====== Source material ======

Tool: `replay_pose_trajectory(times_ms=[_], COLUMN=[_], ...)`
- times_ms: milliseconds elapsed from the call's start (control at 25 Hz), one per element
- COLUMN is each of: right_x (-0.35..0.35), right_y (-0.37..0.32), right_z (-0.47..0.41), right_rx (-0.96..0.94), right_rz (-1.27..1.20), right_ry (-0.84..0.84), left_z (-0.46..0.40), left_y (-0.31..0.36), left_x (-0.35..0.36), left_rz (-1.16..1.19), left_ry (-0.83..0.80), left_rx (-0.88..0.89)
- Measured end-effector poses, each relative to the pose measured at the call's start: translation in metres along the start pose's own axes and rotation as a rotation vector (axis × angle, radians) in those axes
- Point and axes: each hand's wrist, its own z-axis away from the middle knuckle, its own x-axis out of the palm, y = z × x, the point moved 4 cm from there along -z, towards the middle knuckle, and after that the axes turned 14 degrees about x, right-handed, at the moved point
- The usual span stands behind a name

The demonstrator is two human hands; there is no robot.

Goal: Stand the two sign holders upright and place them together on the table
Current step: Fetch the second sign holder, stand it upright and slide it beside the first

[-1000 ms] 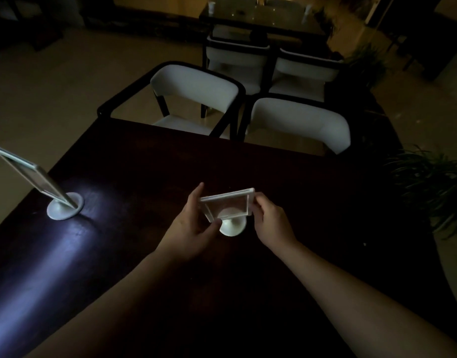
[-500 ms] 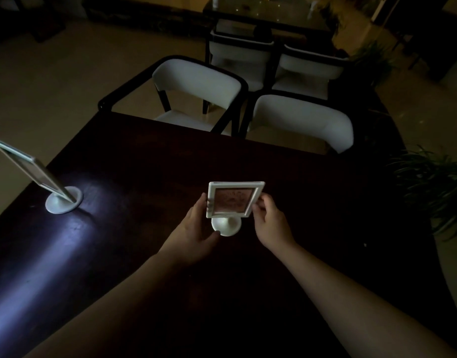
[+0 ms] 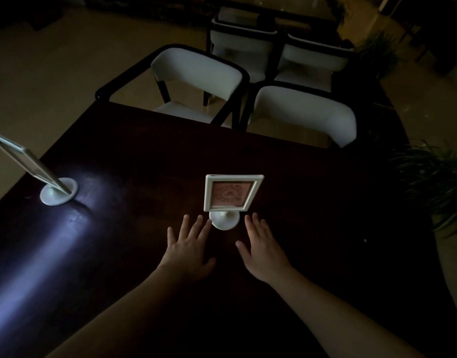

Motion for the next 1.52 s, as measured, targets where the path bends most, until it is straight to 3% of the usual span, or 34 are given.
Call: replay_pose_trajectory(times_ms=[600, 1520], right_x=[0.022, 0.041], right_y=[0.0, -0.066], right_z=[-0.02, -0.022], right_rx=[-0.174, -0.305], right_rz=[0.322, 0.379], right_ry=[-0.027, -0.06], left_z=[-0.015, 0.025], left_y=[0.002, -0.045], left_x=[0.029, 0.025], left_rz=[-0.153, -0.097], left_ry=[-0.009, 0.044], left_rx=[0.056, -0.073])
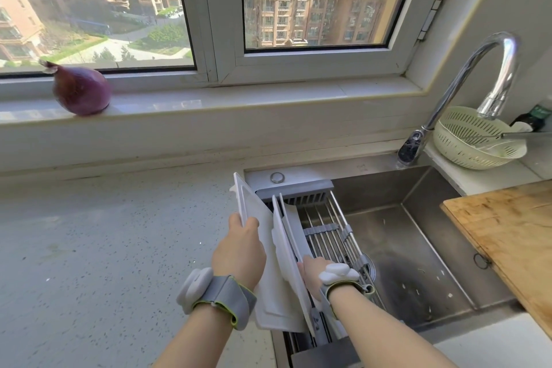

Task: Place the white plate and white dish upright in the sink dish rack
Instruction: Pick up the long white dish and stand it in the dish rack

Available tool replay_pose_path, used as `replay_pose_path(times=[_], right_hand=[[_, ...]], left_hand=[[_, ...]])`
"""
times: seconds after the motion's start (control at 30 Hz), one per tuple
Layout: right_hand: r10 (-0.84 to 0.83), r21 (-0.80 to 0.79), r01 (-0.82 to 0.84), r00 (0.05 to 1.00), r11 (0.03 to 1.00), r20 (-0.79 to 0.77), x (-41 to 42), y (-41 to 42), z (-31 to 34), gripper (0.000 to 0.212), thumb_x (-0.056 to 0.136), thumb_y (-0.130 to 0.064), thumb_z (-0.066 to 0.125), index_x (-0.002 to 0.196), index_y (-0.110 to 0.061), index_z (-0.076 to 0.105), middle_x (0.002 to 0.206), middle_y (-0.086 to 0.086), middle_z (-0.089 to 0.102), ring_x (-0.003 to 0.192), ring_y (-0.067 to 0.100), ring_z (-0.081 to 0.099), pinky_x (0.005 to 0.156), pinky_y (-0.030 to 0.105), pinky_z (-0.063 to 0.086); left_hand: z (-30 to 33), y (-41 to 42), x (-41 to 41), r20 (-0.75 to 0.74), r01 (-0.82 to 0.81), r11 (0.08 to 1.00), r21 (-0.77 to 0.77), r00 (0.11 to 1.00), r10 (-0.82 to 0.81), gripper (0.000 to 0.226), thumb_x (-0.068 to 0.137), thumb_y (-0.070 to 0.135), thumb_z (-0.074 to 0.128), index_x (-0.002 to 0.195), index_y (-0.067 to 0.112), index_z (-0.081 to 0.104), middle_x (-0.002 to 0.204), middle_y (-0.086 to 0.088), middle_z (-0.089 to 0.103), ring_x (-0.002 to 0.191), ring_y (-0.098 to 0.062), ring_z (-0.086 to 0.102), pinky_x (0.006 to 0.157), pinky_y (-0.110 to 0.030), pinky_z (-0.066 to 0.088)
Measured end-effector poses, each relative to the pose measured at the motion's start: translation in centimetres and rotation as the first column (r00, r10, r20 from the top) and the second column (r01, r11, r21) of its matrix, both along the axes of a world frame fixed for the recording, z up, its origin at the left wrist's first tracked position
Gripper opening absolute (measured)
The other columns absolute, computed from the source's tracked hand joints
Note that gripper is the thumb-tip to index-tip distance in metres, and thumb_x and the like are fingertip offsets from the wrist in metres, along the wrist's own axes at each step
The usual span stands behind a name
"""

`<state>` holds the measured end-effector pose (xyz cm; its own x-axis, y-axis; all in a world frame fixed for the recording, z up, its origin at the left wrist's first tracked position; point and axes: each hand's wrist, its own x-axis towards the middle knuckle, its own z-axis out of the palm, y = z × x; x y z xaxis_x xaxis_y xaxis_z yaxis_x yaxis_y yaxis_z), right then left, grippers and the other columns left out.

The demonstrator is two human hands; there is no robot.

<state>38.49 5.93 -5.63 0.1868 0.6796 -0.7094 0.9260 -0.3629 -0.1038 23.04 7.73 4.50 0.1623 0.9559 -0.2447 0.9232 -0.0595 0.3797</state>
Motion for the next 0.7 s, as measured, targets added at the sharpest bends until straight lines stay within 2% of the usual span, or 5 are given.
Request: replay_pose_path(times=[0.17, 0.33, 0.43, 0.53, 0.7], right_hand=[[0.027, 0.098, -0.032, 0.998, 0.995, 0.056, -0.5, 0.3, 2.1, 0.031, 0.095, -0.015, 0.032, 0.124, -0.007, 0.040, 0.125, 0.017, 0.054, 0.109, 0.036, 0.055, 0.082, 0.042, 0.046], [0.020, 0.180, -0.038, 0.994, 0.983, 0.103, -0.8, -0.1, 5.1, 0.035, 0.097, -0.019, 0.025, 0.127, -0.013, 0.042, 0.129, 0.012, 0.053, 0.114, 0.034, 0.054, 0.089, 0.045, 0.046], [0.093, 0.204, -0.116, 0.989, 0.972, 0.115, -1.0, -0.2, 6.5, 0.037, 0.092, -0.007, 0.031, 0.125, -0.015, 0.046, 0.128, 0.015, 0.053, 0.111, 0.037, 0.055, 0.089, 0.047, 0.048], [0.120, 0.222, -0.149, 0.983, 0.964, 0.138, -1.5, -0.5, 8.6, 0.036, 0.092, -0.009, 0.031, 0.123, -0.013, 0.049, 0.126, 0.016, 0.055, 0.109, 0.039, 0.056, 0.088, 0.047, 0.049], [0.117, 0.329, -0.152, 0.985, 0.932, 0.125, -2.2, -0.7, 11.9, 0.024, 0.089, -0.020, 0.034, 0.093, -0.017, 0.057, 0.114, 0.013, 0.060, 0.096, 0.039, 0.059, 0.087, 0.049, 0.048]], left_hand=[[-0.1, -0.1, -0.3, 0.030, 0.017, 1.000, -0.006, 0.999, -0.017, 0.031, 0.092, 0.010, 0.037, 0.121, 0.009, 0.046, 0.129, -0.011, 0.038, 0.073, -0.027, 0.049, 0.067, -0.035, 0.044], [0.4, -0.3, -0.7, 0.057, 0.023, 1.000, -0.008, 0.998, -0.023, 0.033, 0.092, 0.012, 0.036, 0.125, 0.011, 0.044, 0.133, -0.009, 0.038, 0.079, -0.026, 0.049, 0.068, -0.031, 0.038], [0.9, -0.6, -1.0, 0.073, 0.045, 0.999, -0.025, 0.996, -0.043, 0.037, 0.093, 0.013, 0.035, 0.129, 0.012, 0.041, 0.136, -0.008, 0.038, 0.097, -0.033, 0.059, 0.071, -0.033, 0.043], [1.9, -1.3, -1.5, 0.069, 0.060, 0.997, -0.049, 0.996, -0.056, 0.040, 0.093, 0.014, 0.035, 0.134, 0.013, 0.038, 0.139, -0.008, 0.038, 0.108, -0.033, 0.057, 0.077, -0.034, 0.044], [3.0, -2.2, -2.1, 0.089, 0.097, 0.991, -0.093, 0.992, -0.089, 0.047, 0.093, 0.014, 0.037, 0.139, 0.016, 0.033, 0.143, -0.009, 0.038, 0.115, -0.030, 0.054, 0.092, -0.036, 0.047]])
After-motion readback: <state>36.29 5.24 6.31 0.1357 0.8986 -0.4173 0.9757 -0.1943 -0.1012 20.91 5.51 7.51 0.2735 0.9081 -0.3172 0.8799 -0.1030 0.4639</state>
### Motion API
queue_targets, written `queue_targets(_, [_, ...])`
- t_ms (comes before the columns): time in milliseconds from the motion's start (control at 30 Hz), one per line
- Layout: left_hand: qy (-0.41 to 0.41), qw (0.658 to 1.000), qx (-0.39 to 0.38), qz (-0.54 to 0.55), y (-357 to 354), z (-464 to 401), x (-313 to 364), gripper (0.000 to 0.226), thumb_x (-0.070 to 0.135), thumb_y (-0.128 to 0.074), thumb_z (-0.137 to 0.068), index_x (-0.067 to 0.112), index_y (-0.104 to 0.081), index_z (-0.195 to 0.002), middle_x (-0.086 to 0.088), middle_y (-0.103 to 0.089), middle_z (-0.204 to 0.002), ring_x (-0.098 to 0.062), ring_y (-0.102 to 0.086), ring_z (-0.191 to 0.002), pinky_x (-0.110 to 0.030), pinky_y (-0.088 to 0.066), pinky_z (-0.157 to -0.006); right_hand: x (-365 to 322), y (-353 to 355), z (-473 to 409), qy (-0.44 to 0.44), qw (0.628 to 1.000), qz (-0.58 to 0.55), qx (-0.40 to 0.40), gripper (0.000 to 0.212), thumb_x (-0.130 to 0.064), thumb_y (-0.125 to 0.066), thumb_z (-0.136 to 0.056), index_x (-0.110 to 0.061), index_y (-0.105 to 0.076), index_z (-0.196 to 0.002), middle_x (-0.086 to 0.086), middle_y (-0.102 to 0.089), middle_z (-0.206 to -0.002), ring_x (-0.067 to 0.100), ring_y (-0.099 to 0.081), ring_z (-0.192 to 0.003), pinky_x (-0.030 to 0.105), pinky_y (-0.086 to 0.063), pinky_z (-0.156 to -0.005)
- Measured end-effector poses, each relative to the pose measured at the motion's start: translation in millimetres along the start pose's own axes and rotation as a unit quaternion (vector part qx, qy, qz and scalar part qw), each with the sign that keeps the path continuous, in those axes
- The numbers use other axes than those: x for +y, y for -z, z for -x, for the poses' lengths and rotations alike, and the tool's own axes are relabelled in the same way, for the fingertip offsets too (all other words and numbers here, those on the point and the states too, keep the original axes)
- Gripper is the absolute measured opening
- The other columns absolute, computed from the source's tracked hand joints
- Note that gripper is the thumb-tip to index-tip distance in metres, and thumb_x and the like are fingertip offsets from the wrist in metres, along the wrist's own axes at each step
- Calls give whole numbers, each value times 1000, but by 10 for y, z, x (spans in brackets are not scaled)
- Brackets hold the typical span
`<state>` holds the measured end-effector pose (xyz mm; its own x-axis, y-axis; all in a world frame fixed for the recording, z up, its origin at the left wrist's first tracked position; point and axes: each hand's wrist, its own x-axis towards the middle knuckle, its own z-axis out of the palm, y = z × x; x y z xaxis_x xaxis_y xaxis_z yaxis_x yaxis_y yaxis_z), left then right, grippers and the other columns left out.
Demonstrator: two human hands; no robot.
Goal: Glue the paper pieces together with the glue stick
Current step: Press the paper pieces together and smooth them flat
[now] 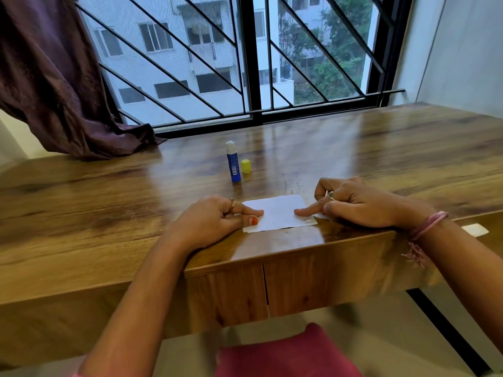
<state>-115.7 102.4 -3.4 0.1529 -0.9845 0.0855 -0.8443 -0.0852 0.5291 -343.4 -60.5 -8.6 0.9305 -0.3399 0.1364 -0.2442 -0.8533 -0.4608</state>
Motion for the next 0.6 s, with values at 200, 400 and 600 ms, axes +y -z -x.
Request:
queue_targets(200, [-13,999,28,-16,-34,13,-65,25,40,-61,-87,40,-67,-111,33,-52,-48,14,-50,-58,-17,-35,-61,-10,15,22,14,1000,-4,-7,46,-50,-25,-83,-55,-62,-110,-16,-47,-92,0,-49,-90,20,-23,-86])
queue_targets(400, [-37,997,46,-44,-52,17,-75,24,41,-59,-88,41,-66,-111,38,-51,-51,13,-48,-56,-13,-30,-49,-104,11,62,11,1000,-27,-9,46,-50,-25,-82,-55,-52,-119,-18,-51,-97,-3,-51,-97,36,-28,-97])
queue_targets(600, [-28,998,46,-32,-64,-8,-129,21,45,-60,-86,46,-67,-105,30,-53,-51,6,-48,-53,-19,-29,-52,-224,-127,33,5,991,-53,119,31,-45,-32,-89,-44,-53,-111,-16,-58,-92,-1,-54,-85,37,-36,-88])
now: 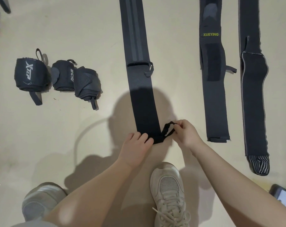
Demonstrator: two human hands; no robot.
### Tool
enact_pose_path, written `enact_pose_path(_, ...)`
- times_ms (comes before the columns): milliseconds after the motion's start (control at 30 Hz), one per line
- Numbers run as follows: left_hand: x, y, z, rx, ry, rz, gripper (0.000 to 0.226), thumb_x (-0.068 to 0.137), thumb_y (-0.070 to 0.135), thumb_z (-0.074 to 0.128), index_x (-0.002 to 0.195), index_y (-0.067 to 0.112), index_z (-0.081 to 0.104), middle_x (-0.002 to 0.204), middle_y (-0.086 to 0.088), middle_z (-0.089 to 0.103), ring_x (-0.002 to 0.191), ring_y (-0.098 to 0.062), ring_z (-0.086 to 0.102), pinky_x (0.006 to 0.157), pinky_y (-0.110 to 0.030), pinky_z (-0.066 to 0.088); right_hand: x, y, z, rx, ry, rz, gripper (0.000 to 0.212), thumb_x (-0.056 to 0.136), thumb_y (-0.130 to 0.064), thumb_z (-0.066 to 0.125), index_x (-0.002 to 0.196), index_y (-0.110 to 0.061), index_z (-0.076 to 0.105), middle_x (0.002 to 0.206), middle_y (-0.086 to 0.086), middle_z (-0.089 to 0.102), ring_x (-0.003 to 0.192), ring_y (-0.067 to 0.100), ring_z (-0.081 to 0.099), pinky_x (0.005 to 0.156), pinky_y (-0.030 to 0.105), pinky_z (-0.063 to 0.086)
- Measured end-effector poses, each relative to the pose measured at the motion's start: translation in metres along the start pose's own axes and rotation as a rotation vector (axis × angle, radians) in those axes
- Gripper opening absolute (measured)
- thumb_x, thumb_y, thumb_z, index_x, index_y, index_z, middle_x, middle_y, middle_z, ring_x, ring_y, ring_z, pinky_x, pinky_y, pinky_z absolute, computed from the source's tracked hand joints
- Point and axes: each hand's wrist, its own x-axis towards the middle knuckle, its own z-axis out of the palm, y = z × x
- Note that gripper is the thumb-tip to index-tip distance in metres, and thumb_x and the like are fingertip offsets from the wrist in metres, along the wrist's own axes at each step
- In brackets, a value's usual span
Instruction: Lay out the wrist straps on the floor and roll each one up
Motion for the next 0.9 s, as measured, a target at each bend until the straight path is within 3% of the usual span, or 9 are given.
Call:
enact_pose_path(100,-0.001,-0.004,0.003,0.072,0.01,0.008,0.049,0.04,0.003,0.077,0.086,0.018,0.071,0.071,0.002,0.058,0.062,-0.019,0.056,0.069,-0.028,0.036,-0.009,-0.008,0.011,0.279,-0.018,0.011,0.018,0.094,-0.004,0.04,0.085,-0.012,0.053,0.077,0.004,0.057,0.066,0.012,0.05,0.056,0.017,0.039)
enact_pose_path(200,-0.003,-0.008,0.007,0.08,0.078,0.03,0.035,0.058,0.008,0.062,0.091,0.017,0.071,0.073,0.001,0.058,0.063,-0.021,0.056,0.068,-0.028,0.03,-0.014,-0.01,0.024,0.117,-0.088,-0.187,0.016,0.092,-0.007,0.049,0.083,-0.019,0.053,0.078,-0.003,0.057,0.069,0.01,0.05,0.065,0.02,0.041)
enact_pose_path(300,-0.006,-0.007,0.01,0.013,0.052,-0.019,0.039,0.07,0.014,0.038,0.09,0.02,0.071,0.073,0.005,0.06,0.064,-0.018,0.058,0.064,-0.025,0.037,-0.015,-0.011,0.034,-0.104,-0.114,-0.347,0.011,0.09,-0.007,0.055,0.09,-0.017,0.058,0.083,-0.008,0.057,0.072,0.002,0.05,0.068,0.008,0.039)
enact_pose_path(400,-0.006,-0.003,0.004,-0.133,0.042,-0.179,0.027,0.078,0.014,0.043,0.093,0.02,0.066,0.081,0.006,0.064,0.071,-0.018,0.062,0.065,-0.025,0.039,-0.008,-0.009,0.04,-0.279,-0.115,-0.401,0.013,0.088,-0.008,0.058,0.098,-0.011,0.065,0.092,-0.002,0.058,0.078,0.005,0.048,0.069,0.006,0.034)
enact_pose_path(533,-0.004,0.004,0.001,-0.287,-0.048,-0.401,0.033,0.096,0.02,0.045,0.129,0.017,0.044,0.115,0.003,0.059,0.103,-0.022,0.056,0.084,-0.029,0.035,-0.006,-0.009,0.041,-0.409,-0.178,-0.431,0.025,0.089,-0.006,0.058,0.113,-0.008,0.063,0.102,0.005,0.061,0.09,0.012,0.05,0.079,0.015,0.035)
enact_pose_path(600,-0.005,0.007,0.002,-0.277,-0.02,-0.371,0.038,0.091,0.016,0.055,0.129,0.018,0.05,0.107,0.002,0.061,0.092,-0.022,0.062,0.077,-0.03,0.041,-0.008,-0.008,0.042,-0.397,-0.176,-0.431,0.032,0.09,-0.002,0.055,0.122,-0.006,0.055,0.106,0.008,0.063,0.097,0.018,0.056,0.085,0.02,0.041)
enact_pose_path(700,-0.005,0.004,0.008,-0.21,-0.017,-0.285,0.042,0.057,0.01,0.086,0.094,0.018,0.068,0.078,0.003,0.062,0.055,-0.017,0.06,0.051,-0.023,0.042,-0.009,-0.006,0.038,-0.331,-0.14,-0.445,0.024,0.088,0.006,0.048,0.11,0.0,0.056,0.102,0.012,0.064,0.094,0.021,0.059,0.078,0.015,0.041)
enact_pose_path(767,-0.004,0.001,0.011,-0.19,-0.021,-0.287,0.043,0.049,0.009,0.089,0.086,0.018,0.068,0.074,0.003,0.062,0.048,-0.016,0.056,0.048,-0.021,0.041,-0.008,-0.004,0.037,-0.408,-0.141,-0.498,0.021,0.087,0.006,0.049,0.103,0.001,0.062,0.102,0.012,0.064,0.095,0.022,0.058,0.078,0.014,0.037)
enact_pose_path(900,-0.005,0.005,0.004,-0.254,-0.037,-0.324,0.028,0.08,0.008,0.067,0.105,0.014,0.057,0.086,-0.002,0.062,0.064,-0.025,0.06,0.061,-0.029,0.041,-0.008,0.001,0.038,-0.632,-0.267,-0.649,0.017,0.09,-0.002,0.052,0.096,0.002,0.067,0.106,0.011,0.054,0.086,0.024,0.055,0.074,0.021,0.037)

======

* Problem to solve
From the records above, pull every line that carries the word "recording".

* Result for this exercise
Measured end-effector poses, each relative to the pose measured at the motion's start: translation in centimetres and rotation as the first column (r00, r10, r20 from the top) and the second column (r01, r11, r21) of its matrix, both along the axes of a world frame fixed for the recording, z up, its origin at the left wrist's first tracked position
`<state>` holds the measured end-effector pose (xyz cm; its own x-axis, y-axis; all in a world frame fixed for the recording, z up, its origin at the left wrist's first tracked position; point and axes: each hand's wrist, its own x-axis towards the middle knuckle, its own z-axis out of the palm, y = z × x; x y z xaxis_x xaxis_y xaxis_z yaxis_x yaxis_y yaxis_z), right then left, grippers and the other columns left out.
`<state>` holds the measured end-effector pose (xyz mm; its own x-axis, y-axis; all in a world frame fixed for the recording, z up, its origin at the left wrist's first tracked position; point and axes: each hand's wrist, its own x-axis towards the middle knuckle, its own z-axis out of the palm, y = z × x; x y z xaxis_x xaxis_y xaxis_z yaxis_x yaxis_y yaxis_z), left then right, grippers and the other columns left out.

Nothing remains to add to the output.